▶ _Assignment_
Reprint the listing. Every line must match the original exactly.

▶ _Input data_
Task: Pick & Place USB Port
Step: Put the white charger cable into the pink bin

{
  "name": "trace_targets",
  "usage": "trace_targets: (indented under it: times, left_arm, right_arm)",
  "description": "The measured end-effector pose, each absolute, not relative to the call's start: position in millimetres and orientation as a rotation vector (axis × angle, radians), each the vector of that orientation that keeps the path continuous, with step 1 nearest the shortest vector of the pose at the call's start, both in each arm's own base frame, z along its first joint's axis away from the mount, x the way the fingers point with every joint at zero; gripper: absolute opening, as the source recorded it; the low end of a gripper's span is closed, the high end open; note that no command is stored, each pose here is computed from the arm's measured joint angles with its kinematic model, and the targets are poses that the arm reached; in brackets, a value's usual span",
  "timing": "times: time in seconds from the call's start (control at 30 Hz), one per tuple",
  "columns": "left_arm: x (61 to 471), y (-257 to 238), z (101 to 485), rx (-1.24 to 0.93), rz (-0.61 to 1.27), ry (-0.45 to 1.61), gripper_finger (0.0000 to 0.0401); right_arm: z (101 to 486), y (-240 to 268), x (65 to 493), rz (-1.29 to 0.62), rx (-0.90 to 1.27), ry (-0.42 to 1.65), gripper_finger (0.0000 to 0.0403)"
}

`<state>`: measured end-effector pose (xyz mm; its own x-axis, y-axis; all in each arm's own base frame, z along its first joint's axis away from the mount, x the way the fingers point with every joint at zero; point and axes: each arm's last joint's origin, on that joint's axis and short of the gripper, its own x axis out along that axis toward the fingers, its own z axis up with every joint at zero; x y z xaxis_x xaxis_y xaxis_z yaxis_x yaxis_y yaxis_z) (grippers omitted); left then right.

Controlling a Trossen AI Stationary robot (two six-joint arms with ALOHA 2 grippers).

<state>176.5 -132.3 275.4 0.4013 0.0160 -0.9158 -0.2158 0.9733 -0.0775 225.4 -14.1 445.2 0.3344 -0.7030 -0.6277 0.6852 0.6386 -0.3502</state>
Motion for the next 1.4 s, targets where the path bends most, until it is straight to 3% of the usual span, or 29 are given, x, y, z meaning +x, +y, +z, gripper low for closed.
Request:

▶ _Response for this exercise_
Task: Pick & Place USB Port
Step: Put the white charger cable into the pink bin

{
  "name": "trace_targets",
  "usage": "trace_targets: (indented under it: times, left_arm, right_arm)",
  "description": "The measured end-effector pose, each absolute, not relative to the call's start: position in millimetres and orientation as a rotation vector (axis × angle, radians), each the vector of that orientation that keeps the path continuous, with step 1 nearest the shortest vector of the pose at the call's start, both in each arm's own base frame, z along its first joint's axis away from the mount, x the way the fingers point with every joint at zero; gripper: absolute opening, as the source recorded it; the low end of a gripper's span is closed, the high end open; note that no command is stored, each pose here is computed from the arm's measured joint angles with its kinematic model, and the targets are poses that the arm reached; in brackets, a value's usual span",
  "timing": "times: time in seconds from the call's start (control at 30 Hz), one per tuple",
  "columns": "left_arm: x (61 to 471), y (-257 to 238), z (101 to 485), rx (-1.24 to 0.93), rz (-0.61 to 1.27), ry (-0.45 to 1.61), gripper_finger (0.0000 to 0.0401); right_arm: z (101 to 486), y (-240 to 268), x (65 to 493), rz (-1.29 to 0.62), rx (-0.90 to 1.27), ry (-0.42 to 1.65), gripper_finger (0.0000 to 0.0403)"
}

`<state>`: measured end-effector pose (xyz mm; its own x-axis, y-axis; all in each arm's own base frame, z along its first joint's axis away from the mount, x the way the fingers point with every joint at zero; point and axes: each arm's last joint's origin, on that joint's axis and short of the gripper, its own x axis out along that axis toward the fingers, its own z axis up with every joint at zero; x y z xaxis_x xaxis_y xaxis_z yaxis_x yaxis_y yaxis_z) (grippers omitted); left then right.

Controlling a Trossen AI Stationary robot (two six-joint arms with ALOHA 2 grippers).

<state>176.5 -132.3 275.4 0.4013 0.0160 -0.9158 -0.2158 0.9733 -0.0775 225.4 -14.1 445.2 0.3344 -0.7030 -0.6277 0.6852 0.6386 -0.3502</state>
Motion for the next 1.4 s, targets where the path bends most, until it is straight to 3% of the usual span, or 29 are given, x, y, z meaning +x, +y, +z, gripper low for closed.
Request:

The exercise has been answered, and the work is done.